This article is part of a series of tutorials we are developing for professional drone pilots
In November of 2017 we volunteered our drone services to help a veteran search for their missing service dog. We leveraged social media, tapped into the soldbyair network and spread the word by any means we could. We assembled a team of 9 drone pilots and spent 2 and a half hours searching for the missing pet. Below is an overview of our attempt and the details that went into planning so that others may learn from our experience.
Ozzy is a service dog from Newark Delaware who went missing about 3 weeks before our search attempt. He is large with grey shaggy hair.
Unfortunately he was groomed very recently before he went missing so the belief was that he would look very similar to the many deer this time of year.
We knew he would be in a different frame of mind. Dogs who are in the wild revert to survival mode. It's said that even their owners will not be able to call them.
We first reached out to our drone pilot network to ask for volunteers.
A number of operators responded.
We then posted details about the operation to our facebook page and asked users to share the post.
Many did, this was an extremely powerful communication mechanism as it brought in additional pilots to the list of volunteers.
We also shared details about the effort to multiple drone related groups on facebook. This too helped to increase the pilot pool.
While the largest number of pilots came from our own drone network all 3 methods where highly valuable and yielded results.
We asked the pilots questions focusing on 3 primary topics.
The team was put together on very short notice (about 3 days). 10 said that they would show up and only 1 was a no show. The enthusiasm was amazing.
We based the overall search area on where Ozzy had been spotted recently.
Utilizing Google's "My Maps" we created a custom map of this search area that we sectioned off into what we called 'quadrants'.

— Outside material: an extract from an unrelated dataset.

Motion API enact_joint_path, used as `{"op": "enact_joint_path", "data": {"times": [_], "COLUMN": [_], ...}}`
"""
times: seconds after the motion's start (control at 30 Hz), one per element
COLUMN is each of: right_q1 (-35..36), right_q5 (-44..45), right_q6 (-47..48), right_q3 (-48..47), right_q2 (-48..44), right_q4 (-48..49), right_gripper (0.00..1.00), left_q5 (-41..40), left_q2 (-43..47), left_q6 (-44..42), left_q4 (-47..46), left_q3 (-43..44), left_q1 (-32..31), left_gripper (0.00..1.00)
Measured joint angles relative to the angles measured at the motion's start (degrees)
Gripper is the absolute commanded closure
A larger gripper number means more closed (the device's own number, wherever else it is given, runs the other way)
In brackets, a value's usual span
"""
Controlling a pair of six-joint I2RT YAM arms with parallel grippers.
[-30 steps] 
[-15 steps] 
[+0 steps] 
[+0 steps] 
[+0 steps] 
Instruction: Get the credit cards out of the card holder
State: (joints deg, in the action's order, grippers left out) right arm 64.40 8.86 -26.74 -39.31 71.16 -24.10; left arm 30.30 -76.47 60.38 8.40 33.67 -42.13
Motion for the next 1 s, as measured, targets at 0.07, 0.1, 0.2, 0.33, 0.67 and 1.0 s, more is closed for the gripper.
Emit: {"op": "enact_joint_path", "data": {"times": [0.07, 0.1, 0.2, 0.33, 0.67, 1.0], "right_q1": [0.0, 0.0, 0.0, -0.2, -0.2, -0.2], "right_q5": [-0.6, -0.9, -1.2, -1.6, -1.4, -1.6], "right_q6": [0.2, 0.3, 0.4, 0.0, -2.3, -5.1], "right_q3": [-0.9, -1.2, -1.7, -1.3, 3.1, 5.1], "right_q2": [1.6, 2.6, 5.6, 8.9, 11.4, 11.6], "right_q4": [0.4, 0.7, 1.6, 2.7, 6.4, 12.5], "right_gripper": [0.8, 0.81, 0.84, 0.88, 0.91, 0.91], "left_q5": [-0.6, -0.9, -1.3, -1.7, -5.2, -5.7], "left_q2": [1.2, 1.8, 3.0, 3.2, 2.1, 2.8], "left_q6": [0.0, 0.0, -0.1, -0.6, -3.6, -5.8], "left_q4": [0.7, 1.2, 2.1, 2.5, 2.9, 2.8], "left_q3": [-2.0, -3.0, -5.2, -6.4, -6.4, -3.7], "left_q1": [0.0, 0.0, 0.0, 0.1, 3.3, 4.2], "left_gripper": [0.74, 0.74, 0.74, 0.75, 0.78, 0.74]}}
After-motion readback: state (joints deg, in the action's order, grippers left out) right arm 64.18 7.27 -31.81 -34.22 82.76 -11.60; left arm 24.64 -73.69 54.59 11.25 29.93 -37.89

We attempted to center these quadrants on areas we felt that a drone operator could park safely and launch their drone from. Where possible we tried to end the quadrants at easily identifiable landmarks (main roads, streams etc).
I personally took my drone out for a practice run in my own neighborhood to get a feel for range, visual line of sight and what made sense for the mission. We placed icons on the map to mark the area to park and the areas Ozzy was last spotted.
Permission was granted for the search by Delaware Parks and Recreation. Normally drones are banned in DE parks, but because of the circumstances they gave us expedited permission. They deserve a thanks for doing so.
The idea here is that should a pilot see Ozzy they call back to the central command post saying "I see Ozzy, I am in quadrant A. He is located in sector G-6 on my map".
The central command had an extra copy of each quadrant map so they could determine a course of action based on the most recent data provided.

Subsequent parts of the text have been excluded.